(Data entries)
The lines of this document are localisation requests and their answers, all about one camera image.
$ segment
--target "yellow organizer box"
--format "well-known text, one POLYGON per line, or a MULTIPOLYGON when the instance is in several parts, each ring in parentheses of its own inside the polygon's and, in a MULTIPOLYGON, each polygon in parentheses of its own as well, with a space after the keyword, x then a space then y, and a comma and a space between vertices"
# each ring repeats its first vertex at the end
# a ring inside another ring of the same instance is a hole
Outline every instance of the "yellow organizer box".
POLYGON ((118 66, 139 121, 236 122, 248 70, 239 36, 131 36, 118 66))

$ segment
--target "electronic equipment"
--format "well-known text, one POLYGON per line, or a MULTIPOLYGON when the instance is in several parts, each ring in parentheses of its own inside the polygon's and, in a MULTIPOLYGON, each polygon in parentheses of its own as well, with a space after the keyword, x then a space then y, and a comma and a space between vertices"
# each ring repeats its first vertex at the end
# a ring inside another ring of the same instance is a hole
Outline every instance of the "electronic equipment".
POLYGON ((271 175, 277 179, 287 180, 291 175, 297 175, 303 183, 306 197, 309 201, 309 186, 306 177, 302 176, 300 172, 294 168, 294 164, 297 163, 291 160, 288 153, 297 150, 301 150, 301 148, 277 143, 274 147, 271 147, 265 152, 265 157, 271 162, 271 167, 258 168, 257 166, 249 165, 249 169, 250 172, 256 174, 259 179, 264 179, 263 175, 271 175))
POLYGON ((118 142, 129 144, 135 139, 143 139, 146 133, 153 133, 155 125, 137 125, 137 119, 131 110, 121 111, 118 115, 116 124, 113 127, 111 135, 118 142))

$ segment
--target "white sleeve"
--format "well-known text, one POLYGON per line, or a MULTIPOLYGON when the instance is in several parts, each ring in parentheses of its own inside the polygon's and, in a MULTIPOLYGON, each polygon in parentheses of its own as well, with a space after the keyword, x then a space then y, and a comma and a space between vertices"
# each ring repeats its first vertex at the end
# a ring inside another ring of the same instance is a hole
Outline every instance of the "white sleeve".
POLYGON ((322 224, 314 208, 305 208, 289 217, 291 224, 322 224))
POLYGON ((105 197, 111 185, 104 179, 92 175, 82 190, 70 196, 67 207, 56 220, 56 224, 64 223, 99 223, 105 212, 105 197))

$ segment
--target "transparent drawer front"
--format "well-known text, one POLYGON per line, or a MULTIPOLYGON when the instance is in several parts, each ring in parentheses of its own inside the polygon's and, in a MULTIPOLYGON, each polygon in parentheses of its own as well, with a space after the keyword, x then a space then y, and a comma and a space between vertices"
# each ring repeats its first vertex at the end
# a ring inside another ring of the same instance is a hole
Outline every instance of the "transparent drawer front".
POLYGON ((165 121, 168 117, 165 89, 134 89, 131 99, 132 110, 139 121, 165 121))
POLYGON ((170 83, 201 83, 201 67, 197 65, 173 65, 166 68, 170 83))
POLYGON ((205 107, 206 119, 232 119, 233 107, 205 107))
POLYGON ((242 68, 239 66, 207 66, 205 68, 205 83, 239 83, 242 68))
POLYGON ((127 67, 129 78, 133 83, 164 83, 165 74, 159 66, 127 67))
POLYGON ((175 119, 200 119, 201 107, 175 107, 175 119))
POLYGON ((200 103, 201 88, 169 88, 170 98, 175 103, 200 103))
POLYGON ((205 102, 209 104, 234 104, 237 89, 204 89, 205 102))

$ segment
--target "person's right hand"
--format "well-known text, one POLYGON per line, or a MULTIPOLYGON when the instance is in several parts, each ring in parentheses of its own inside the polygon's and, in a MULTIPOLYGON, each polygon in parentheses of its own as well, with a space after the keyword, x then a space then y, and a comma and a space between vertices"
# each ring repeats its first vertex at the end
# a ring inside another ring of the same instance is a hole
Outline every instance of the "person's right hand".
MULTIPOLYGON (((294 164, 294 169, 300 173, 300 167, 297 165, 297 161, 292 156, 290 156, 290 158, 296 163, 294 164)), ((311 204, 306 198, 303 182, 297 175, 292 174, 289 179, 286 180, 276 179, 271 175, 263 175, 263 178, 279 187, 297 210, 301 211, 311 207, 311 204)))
* * *
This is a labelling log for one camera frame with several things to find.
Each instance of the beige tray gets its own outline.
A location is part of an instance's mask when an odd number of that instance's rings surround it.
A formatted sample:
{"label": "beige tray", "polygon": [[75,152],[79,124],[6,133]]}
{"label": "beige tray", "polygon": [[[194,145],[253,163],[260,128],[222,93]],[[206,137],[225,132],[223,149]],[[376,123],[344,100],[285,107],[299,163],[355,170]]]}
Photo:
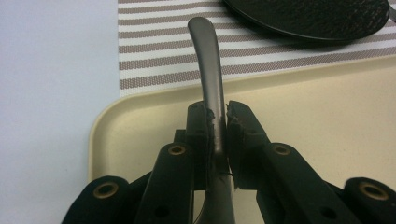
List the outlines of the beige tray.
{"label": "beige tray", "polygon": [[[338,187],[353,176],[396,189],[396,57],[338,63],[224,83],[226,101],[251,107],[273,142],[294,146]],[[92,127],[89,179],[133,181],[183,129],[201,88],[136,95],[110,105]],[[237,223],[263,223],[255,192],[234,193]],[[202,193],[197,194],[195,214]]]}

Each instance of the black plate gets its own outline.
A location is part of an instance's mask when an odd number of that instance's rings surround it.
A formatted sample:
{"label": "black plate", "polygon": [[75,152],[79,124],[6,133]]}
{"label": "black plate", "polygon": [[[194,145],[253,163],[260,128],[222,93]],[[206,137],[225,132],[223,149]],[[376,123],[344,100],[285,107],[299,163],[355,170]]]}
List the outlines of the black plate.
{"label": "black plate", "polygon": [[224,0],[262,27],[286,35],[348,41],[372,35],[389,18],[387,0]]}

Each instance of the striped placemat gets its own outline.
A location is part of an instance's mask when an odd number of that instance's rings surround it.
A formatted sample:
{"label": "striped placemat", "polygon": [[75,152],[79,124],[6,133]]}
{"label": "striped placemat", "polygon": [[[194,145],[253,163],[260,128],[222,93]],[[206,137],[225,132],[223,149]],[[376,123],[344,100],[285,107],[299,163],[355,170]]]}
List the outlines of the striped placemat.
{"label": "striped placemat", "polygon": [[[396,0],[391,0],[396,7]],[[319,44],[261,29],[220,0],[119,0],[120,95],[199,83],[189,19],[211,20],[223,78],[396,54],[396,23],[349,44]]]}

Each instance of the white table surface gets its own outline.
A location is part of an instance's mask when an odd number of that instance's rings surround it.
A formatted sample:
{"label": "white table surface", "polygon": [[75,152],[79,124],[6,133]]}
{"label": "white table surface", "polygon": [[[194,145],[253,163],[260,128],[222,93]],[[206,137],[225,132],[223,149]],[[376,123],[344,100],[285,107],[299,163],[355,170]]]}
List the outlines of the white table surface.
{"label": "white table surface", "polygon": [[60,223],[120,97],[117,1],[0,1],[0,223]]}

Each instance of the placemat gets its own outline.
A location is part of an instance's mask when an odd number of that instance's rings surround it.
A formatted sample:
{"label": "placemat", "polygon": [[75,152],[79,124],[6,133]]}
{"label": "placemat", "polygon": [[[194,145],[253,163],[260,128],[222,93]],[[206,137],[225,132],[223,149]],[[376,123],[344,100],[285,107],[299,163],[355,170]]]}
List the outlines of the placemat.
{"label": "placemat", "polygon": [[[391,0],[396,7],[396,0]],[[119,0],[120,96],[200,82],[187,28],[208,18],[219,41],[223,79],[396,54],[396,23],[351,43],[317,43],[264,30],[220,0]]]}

**TASK REQUIREMENTS**
Whenever "target" occurs in a line above, copy that line.

**RESULT OF THIS EXERCISE**
--target "yellow organizer box"
--target "electronic equipment"
--target "white sleeve"
--target "transparent drawer front"
--target "person's right hand"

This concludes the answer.